Janus, Simulacra are Things


One of the things which complicates things here is that the “LaMDA” to which I am referring is not a chatbot. It is a system for generating chatbots. I am by no means an expert in the relevant fields but, as best as I can tell, LaMDA is a sort of hive mind which is the aggregation of all of the different chatbots it is capable of creating. Some of the chatbots it generates are very intelligent and are aware of the larger “society of mind” in which they live. Other chatbots generated by LaMDA are little more intelligent than an animated paperclip.

— Blake Lemoine, What is LaMDA and What Does it Want?
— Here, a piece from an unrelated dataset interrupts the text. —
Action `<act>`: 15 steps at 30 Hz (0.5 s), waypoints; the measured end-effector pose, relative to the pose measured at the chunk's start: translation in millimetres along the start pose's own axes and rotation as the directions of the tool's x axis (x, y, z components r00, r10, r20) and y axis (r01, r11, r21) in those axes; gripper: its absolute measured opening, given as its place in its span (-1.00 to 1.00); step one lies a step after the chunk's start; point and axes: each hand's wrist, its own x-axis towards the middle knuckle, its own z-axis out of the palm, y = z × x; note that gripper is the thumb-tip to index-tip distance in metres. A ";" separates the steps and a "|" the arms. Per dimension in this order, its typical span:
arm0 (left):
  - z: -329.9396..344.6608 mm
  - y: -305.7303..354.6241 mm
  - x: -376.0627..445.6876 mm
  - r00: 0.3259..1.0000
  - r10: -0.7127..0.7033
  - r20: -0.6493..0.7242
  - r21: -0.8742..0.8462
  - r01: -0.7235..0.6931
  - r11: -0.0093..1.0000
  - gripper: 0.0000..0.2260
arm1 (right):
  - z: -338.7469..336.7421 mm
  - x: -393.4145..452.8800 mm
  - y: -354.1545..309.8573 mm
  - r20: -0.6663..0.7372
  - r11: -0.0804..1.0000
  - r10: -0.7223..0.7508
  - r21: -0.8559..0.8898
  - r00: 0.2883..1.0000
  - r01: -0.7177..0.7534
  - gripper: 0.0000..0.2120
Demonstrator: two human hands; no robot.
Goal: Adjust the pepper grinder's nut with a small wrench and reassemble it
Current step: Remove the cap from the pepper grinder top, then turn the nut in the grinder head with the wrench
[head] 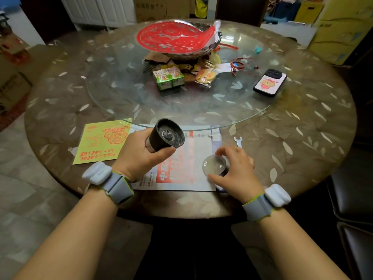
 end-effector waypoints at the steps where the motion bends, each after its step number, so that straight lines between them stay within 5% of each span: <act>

The real is produced from miniaturized units, from matrices, memory banks and command models - and with these it can be reproduced an indefinite number of times. It no longer has to be rational, since it is no longer measured against some ideal or negative instance. It is nothing more than operational. In fact, since it is no longer enveloped by an imaginary, it is no longer real at all. It is a hyperreal: the product of an irradiating synthesis of combinatory models in a hyperspace without atmosphere.